TASK OBJECTIVE → Please tell how many of the lines below contain "finger", using only a number.

MATERIAL FOR THE TASK →
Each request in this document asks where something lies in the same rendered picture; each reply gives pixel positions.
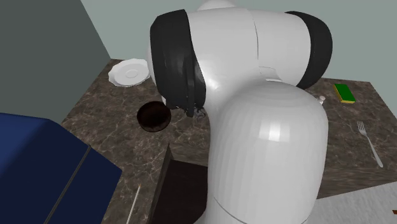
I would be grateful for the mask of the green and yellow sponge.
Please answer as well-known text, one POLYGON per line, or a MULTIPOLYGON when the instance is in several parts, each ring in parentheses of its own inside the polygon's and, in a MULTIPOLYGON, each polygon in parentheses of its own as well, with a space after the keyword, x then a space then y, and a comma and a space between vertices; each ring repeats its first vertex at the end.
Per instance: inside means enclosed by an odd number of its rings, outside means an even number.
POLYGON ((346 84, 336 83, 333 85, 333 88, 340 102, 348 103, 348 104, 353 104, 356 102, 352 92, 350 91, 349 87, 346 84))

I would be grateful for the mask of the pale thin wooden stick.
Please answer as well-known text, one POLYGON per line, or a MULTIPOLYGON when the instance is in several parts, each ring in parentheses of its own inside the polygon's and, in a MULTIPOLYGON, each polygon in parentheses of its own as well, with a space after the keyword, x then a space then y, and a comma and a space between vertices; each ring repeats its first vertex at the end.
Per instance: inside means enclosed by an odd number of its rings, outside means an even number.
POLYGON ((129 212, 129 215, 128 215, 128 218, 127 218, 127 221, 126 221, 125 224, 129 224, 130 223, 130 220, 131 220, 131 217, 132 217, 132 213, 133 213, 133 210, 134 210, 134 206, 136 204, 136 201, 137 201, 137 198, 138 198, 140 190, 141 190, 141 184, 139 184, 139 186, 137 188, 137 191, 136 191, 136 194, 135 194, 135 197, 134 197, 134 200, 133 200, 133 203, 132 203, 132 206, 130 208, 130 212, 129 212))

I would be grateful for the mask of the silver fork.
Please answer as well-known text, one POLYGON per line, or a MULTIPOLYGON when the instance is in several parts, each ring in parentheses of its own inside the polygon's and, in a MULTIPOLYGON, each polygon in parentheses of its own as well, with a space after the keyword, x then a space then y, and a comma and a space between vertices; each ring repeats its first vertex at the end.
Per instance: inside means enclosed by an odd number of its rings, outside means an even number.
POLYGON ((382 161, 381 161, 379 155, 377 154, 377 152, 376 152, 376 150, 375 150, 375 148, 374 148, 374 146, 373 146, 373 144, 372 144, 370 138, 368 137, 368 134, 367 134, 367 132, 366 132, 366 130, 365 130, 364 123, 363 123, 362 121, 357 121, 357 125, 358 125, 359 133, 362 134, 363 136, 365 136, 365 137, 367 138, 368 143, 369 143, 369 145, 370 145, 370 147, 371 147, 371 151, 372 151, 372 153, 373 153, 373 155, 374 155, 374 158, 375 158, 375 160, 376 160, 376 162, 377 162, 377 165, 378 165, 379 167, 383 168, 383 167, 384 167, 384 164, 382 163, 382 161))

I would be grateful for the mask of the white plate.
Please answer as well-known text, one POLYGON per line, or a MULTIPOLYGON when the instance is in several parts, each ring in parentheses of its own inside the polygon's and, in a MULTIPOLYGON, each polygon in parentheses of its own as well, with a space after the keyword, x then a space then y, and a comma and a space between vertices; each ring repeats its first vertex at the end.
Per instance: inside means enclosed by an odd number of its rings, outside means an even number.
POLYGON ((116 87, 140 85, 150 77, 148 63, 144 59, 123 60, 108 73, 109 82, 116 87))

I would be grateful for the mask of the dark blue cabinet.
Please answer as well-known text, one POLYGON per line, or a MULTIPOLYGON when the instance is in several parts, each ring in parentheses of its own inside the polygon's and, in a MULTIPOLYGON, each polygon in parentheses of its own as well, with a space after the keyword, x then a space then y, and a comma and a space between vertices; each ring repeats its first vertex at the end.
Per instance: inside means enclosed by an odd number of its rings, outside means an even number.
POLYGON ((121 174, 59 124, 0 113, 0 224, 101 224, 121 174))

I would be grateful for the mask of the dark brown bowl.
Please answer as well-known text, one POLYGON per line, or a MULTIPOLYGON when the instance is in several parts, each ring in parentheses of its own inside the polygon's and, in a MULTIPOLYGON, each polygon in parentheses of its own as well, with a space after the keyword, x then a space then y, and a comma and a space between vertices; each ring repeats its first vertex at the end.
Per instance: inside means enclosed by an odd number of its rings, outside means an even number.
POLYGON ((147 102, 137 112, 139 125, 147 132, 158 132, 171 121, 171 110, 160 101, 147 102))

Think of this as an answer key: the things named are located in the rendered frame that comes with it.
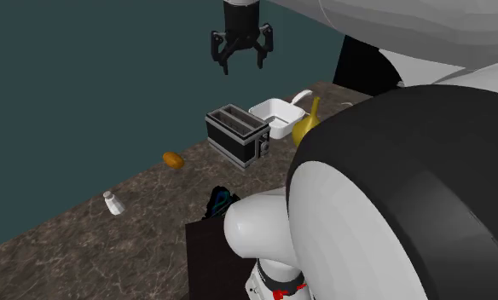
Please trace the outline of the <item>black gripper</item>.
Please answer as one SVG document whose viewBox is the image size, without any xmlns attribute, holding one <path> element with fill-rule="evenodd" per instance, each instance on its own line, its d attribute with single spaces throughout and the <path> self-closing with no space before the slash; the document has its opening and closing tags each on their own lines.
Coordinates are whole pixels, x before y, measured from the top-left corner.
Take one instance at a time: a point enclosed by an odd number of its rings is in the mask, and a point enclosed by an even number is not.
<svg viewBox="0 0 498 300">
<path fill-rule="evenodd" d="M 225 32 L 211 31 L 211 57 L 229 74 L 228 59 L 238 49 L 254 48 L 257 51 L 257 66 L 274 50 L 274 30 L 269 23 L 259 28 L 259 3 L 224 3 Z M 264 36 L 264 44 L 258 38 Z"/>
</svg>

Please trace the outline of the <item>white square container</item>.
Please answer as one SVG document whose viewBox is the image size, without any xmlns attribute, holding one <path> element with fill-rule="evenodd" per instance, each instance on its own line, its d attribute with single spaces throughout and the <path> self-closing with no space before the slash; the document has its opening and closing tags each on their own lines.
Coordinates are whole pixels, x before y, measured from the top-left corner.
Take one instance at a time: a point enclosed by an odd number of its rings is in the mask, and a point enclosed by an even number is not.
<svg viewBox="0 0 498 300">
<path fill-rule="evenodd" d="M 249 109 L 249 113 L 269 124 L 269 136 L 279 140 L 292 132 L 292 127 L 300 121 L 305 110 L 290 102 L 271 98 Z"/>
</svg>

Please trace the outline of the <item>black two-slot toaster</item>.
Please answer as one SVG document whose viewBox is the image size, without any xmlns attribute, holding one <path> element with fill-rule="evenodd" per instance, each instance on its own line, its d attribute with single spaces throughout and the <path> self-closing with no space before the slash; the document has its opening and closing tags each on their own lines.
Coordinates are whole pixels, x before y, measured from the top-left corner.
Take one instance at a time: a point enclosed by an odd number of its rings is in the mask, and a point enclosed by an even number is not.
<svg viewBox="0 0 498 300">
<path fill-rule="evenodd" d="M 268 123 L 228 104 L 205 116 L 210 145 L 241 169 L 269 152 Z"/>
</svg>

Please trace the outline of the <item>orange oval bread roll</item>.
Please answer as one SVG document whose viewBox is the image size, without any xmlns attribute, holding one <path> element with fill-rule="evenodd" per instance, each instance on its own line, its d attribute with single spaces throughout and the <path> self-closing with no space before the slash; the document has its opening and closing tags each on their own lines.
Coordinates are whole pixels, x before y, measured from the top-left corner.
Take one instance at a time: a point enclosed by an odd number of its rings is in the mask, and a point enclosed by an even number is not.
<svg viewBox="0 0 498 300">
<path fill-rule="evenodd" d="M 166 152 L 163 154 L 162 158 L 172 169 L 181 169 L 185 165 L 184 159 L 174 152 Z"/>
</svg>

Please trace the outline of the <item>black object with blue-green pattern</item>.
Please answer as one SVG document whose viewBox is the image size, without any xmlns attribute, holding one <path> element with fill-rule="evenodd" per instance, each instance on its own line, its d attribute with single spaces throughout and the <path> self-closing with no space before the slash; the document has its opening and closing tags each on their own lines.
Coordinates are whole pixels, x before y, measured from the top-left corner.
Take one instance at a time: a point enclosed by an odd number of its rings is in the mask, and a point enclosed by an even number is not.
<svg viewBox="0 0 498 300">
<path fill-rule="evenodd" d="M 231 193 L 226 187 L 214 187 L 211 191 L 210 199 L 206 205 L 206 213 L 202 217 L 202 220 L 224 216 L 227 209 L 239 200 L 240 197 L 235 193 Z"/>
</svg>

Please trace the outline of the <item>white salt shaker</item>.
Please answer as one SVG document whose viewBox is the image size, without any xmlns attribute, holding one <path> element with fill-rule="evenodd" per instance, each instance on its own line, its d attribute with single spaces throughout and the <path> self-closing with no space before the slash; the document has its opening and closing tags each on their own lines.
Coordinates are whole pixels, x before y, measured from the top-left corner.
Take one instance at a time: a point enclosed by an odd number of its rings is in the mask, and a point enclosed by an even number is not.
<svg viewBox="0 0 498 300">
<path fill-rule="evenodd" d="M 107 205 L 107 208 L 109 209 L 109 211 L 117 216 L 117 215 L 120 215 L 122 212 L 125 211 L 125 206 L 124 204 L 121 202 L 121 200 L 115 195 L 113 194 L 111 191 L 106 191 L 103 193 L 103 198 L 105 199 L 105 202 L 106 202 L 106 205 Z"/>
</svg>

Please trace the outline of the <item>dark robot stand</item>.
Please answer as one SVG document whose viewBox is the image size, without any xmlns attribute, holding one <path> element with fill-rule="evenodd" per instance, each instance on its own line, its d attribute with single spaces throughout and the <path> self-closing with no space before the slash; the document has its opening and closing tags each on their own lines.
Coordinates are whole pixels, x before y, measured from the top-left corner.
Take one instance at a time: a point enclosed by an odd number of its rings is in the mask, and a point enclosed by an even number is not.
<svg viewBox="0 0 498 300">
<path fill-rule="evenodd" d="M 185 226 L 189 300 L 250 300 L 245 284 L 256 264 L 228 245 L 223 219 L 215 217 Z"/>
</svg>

==

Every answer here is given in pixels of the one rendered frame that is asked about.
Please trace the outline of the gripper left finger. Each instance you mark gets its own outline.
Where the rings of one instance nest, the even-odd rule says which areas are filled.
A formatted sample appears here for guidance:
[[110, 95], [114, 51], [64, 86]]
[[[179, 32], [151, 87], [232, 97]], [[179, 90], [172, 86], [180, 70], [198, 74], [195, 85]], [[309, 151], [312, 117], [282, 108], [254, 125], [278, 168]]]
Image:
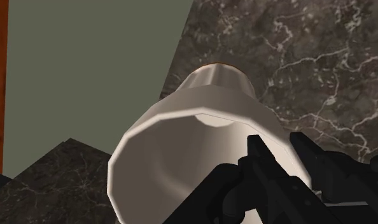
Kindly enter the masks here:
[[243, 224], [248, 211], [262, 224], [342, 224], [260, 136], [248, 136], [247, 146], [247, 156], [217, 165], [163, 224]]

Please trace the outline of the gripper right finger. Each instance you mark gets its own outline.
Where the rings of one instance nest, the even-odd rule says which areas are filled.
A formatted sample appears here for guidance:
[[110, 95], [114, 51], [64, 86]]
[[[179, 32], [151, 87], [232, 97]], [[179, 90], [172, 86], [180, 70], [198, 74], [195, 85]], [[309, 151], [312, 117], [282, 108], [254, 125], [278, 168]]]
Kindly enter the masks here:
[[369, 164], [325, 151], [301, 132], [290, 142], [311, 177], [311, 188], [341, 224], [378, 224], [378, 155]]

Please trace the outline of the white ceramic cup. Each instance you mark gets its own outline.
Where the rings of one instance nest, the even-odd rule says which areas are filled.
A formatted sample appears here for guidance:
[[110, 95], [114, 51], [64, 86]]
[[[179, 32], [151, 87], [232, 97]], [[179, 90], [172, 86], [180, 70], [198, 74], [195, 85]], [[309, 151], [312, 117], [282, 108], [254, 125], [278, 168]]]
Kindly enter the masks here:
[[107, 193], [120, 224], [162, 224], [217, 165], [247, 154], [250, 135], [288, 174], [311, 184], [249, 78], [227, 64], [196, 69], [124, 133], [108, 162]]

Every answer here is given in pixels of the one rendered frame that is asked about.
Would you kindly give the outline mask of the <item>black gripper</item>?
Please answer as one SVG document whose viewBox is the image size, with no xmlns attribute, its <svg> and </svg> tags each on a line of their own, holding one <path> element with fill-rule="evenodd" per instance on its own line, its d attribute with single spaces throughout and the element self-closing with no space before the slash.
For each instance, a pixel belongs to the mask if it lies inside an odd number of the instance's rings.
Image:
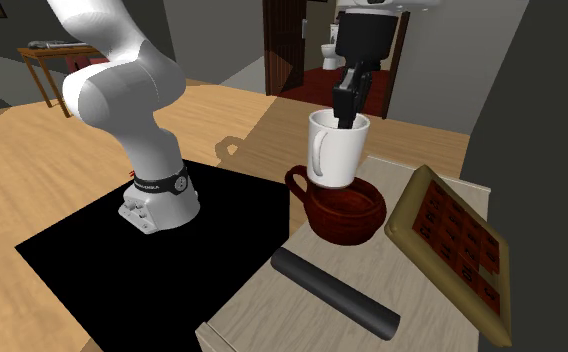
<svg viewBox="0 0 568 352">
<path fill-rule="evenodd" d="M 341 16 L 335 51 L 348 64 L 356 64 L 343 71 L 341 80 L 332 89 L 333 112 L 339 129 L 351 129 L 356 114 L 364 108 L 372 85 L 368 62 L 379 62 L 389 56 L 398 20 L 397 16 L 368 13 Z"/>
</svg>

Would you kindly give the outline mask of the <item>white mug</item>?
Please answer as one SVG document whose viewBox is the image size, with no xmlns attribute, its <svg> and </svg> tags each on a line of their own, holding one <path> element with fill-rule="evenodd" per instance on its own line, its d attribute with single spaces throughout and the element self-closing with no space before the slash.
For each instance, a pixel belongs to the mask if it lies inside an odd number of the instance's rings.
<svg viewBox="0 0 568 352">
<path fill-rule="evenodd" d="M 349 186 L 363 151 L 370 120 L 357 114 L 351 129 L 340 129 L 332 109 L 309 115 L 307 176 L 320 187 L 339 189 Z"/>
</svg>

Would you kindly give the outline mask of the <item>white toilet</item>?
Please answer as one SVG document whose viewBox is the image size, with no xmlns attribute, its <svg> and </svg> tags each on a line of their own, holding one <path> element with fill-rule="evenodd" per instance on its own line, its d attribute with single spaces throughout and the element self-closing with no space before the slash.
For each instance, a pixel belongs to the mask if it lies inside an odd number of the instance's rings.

ANSWER TO THE EXERCISE → 2